### Action item
Taking the line with "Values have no" as the first, copy every line through the end of the records below exactly. Do not include pictures.

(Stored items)
————

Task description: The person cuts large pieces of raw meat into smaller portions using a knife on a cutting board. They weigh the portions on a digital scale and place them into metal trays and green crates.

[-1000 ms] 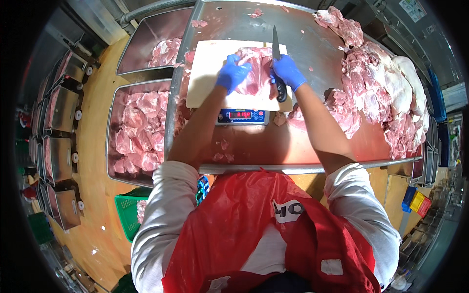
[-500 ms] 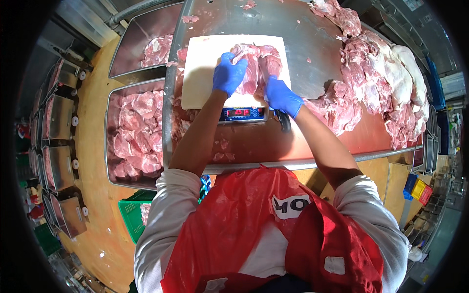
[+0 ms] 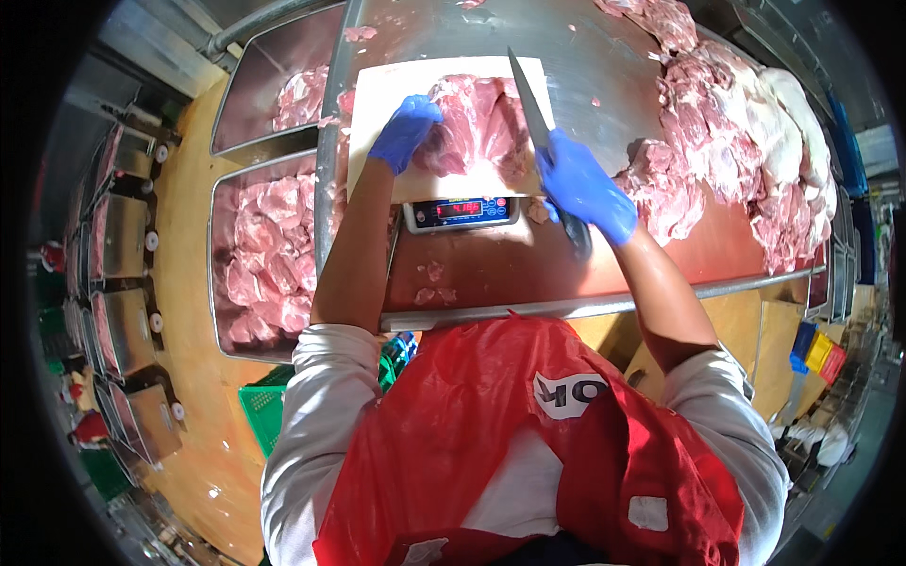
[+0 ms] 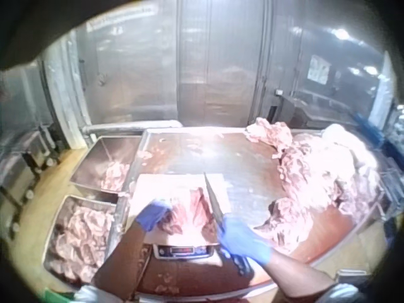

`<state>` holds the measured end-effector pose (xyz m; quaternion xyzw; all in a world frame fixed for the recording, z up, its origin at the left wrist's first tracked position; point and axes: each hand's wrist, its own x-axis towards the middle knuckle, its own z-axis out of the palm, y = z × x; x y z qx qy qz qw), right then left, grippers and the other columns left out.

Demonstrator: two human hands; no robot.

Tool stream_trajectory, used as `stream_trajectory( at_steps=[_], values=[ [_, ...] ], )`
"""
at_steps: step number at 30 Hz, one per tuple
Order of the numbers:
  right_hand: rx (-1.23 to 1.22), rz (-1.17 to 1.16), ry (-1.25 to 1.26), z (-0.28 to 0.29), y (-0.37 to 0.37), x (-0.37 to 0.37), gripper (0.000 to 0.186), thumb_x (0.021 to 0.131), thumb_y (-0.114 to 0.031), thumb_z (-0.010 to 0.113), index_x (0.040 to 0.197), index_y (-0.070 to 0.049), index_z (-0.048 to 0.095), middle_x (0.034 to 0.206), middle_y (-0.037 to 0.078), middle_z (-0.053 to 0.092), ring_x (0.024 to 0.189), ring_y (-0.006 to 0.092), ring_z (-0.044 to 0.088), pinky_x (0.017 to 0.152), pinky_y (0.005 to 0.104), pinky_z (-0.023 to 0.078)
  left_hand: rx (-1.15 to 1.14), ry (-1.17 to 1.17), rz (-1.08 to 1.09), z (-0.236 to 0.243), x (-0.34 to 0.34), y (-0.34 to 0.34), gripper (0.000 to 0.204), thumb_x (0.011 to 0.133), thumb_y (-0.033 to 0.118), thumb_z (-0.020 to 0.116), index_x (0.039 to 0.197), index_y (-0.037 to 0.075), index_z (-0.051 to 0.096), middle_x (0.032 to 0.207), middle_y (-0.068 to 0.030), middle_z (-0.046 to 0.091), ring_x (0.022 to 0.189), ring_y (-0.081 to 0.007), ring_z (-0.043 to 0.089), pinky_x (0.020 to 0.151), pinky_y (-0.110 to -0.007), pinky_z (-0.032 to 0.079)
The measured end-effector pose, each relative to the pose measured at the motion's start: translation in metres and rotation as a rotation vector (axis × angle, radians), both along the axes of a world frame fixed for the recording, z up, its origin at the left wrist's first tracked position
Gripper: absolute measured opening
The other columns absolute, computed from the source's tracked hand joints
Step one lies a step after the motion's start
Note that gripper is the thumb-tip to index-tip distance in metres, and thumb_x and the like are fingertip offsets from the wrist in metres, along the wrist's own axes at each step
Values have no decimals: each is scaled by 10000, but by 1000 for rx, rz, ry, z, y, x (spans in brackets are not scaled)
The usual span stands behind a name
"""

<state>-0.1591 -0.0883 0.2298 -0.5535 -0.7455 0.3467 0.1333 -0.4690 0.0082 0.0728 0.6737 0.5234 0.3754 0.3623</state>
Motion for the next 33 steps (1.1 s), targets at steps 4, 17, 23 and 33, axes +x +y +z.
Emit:
stream_trajectory(
  at_steps=[4,17,23,33],
  values=[
    [43,-104,38,-19,47,-31,287,988,-187,461,1037,68,585,765,236,678,572,298,696,551,427,551,82,475,283,76,83,-9,349,868,318,644,986,-10,642,930,-257,682,825,-424,660,775,-450,553],
    [-259,-13,191,-50,65,-53,279,1014,-227,477,1087,38,522,754,195,664,549,275,684,470,375,548,-43,-281,338,21,29,-2,193,886,202,657,934,15,666,852,-84,654,815,-187,605,762,-326,492],
    [-429,103,142,-36,-14,-17,303,1034,-235,454,1018,61,519,727,279,655,575,330,691,480,443,523,134,141,195,-7,-13,-5,237,873,206,694,991,3,667,949,-68,658,887,-194,618,821,-321,521],
    [-305,-296,851,-76,128,15,242,1031,-283,538,1008,-45,575,797,36,636,627,165,632,632,350,528,-383,-99,184,76,37,-15,352,804,264,749,985,-35,704,912,-169,728,842,-262,721,725,-341,588]
  ],
)
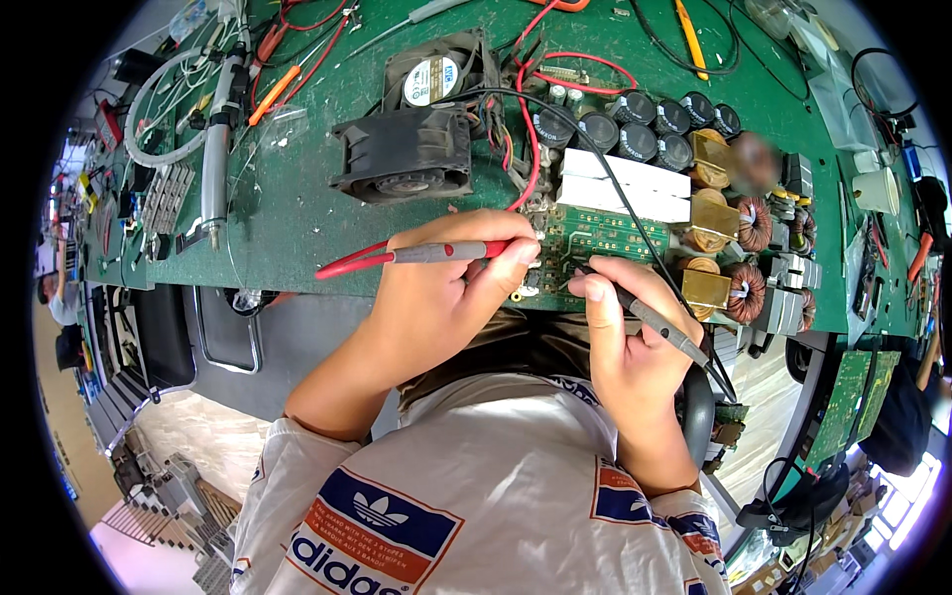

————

### Response area
Values have no decimals: each is scaled by 10000, but by 1000 for rx, rz, ry, z, y, x (spans in brackets are not scaled)
The usual span stands behind a name
"""

<state>-0.1591 -0.0883 0.2298 -0.5535 -0.7455 0.3467 0.1333 -0.4690 0.0082 0.0728 0.6737 0.5234 0.3754 0.3623</state>
Motion for the next 33 steps (1.1 s), targets at steps 4, 17, 23 and 33, axes +x +y +z.
Emit:
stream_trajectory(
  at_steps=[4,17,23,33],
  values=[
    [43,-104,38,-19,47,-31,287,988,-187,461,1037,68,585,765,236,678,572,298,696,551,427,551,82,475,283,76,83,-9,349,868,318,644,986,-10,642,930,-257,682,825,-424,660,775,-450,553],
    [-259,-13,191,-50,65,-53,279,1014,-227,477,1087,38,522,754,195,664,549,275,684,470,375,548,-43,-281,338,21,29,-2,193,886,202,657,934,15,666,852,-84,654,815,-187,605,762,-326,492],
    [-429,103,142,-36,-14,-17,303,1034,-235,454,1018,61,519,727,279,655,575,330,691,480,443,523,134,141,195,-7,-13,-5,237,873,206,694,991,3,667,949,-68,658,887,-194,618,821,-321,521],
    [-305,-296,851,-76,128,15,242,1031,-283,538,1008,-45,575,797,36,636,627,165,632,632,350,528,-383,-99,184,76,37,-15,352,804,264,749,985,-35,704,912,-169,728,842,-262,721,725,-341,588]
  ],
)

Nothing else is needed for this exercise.